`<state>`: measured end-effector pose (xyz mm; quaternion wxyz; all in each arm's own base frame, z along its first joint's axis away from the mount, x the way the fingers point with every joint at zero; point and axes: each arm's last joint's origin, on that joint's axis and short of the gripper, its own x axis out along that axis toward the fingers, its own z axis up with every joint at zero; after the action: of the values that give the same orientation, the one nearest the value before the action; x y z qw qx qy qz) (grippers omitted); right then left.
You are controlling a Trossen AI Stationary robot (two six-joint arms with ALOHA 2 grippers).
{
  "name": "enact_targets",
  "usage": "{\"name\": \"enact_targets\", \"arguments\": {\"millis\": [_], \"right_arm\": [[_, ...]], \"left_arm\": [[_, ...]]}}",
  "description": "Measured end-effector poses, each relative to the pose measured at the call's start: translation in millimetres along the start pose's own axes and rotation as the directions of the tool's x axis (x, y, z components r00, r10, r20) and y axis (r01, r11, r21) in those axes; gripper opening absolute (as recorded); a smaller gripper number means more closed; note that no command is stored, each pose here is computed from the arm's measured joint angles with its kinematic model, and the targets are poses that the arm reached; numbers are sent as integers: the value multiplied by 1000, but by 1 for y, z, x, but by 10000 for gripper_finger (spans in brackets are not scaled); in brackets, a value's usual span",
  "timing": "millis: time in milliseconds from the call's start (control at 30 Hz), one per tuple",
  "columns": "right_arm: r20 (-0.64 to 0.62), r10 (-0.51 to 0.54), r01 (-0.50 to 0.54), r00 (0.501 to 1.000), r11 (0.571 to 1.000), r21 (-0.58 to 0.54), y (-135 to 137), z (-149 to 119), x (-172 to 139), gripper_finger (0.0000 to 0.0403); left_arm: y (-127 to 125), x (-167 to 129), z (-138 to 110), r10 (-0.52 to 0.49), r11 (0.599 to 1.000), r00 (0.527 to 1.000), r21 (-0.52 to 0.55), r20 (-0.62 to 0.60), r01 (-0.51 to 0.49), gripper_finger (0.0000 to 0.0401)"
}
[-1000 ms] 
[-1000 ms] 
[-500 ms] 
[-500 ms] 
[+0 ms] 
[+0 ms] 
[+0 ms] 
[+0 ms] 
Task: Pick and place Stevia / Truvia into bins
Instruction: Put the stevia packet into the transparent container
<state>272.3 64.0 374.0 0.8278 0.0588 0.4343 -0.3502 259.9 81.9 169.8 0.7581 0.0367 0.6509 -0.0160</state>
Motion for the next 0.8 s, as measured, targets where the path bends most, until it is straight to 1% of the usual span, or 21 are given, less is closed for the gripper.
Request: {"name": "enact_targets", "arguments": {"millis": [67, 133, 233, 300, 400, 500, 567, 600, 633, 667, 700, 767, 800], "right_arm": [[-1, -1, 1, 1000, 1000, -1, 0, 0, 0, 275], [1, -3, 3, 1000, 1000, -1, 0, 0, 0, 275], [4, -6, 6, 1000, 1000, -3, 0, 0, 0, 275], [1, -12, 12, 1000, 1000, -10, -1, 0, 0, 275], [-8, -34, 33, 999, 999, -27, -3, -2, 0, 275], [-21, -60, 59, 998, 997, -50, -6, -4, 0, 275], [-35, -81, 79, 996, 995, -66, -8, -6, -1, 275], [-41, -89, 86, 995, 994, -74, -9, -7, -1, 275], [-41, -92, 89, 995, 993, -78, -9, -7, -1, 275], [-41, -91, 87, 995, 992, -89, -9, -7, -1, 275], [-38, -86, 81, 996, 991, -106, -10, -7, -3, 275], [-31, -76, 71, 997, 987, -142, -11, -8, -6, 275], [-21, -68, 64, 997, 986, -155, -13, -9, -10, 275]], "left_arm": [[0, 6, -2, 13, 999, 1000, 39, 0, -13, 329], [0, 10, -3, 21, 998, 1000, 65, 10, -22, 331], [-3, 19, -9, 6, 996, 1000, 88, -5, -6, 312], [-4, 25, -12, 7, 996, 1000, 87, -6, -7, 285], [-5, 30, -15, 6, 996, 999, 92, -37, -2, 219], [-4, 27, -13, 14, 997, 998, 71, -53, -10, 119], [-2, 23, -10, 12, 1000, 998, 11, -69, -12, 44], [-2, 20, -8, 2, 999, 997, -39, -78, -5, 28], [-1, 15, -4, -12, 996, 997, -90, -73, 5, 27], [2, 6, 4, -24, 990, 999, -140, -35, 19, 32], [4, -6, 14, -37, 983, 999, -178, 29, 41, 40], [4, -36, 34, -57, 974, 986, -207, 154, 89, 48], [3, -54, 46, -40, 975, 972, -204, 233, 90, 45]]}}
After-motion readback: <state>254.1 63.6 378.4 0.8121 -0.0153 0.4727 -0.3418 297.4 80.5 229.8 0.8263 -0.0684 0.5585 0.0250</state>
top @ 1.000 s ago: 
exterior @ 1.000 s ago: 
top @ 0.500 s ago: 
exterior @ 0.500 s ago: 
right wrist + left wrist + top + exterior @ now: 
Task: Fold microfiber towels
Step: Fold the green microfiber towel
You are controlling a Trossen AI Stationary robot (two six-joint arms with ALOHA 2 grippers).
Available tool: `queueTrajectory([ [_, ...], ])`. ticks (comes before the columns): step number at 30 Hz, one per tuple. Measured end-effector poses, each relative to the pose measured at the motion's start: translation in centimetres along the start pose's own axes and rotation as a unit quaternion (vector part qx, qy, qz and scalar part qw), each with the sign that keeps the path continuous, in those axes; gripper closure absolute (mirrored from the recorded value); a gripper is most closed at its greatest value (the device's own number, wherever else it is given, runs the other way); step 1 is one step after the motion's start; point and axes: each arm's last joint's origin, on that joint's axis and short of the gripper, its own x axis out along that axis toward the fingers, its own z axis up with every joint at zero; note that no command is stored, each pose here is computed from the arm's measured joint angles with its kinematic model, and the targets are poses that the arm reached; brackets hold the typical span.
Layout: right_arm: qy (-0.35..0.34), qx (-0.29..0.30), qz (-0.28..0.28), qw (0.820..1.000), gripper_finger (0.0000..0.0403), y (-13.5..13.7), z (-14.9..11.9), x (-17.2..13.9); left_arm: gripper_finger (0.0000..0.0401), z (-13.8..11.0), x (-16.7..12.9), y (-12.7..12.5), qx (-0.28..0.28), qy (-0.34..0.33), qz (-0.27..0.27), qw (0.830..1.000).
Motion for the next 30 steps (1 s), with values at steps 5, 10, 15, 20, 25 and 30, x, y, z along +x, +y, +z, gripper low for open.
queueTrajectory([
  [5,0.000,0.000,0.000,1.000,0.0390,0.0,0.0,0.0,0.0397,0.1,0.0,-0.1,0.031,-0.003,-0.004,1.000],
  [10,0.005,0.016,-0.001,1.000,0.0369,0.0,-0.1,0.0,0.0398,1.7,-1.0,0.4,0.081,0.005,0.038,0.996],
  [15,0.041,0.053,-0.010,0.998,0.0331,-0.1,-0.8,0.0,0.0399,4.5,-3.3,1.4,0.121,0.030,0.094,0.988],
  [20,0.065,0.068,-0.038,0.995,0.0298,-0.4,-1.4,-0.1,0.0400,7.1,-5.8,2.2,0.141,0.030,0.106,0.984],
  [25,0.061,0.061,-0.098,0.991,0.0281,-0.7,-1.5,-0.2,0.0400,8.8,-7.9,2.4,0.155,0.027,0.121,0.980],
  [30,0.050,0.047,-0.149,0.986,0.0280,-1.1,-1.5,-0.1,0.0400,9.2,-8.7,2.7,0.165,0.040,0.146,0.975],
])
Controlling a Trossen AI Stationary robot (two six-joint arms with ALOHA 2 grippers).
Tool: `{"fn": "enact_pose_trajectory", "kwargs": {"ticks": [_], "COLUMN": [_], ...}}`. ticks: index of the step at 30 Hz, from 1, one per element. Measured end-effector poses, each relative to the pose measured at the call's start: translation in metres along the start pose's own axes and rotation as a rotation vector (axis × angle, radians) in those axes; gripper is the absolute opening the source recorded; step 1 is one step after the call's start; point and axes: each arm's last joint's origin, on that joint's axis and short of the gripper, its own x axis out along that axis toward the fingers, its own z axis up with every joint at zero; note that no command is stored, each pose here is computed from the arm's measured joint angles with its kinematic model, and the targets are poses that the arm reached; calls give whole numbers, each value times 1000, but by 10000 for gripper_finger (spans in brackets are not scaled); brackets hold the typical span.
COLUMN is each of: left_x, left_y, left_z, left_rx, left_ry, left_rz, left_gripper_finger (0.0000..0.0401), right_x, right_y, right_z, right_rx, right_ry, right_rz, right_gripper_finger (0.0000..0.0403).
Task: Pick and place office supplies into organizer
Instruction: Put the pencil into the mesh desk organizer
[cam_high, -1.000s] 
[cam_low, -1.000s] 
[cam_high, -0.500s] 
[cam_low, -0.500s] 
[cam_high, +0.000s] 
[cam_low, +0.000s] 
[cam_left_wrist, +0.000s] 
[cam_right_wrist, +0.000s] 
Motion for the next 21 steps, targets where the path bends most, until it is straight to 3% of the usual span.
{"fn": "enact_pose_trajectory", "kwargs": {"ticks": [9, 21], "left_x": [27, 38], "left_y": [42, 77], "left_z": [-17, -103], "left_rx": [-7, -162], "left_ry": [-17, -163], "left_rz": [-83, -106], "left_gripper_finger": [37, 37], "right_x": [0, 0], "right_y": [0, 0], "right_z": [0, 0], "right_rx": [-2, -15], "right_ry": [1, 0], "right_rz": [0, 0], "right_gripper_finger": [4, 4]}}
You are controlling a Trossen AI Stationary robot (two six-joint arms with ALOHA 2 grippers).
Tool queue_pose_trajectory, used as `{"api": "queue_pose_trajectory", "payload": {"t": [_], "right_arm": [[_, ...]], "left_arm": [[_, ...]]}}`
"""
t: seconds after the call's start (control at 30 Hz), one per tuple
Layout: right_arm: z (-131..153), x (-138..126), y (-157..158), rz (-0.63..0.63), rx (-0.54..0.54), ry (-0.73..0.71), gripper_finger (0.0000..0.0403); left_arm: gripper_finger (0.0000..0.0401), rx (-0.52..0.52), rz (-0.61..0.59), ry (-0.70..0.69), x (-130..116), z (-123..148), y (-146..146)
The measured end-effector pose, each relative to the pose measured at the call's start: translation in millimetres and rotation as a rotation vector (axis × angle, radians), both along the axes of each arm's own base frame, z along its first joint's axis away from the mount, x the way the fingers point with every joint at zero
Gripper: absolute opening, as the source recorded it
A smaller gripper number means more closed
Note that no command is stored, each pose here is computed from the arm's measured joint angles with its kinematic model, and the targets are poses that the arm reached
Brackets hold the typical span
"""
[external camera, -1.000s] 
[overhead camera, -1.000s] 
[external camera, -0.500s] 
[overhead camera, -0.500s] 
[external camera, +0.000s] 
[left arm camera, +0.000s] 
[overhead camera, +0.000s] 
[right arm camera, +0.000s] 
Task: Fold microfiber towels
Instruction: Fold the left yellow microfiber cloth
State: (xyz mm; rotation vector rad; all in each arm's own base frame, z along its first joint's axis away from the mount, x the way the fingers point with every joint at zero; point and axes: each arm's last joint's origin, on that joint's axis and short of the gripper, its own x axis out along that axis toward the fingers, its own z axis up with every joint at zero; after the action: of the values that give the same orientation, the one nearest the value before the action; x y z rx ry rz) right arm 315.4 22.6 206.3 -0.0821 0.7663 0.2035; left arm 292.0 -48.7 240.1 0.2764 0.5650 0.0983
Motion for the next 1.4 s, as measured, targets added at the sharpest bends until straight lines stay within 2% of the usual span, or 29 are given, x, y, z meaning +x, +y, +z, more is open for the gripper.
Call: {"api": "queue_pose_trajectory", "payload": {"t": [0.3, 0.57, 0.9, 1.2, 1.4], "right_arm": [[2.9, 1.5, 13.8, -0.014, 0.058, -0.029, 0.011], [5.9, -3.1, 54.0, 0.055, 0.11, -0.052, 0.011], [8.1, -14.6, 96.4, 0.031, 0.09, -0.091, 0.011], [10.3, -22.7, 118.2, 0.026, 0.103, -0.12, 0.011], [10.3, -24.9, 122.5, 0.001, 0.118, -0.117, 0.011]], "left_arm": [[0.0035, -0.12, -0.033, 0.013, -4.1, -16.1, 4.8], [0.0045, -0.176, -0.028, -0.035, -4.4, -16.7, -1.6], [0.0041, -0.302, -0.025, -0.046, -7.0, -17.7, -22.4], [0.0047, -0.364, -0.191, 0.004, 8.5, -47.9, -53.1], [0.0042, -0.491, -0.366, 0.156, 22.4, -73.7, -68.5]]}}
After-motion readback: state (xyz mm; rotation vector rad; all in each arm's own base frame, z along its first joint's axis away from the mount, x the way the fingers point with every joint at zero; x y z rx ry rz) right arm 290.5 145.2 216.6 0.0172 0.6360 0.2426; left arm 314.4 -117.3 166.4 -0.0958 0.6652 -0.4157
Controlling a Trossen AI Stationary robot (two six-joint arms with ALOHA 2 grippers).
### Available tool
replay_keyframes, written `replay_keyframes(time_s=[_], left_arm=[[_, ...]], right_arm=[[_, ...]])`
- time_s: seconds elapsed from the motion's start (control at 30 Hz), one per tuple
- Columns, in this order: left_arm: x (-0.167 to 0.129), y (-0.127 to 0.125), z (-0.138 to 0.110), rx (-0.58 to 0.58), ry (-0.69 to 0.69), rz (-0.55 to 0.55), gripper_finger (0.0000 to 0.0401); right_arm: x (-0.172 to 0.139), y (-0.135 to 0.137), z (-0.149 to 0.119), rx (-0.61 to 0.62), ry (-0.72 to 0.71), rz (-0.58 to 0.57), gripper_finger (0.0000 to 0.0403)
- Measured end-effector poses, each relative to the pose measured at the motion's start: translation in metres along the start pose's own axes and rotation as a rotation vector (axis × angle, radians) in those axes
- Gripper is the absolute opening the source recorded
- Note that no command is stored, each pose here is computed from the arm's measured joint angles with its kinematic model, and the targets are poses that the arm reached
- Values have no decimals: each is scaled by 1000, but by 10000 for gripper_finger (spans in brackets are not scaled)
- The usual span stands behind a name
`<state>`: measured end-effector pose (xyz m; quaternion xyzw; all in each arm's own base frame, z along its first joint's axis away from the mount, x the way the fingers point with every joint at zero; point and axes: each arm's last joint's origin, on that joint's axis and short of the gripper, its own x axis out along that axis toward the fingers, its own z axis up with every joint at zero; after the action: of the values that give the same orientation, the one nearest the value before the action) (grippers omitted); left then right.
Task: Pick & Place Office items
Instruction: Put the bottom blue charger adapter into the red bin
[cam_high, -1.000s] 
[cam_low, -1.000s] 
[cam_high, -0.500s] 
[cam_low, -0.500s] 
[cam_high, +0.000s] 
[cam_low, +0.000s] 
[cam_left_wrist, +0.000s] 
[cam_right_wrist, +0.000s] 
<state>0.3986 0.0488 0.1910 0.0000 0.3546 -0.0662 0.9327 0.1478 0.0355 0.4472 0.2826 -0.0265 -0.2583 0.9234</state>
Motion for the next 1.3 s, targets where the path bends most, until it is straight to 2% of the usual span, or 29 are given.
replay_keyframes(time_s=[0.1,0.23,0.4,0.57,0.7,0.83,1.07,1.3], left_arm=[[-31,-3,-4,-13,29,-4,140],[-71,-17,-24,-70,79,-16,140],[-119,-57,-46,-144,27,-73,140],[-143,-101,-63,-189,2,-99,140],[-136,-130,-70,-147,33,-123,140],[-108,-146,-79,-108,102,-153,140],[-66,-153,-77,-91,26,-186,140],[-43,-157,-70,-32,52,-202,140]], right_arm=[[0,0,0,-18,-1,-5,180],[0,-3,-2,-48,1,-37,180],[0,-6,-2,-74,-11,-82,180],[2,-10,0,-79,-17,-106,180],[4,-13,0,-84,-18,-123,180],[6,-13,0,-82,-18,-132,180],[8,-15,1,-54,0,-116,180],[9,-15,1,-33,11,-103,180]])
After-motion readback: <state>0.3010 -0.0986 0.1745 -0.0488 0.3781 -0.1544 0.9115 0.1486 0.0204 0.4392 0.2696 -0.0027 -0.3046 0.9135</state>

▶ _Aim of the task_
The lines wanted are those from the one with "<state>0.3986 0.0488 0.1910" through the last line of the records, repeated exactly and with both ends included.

▶ _Response for this exercise_
<state>0.3986 0.0488 0.1910 0.0000 0.3546 -0.0662 0.9327 0.1478 0.0355 0.4472 0.2826 -0.0265 -0.2583 0.9234</state>
Motion for the next 1.3 s, targets where the path bends most, until it is straight to 2% of the usual span, or 29 are given.
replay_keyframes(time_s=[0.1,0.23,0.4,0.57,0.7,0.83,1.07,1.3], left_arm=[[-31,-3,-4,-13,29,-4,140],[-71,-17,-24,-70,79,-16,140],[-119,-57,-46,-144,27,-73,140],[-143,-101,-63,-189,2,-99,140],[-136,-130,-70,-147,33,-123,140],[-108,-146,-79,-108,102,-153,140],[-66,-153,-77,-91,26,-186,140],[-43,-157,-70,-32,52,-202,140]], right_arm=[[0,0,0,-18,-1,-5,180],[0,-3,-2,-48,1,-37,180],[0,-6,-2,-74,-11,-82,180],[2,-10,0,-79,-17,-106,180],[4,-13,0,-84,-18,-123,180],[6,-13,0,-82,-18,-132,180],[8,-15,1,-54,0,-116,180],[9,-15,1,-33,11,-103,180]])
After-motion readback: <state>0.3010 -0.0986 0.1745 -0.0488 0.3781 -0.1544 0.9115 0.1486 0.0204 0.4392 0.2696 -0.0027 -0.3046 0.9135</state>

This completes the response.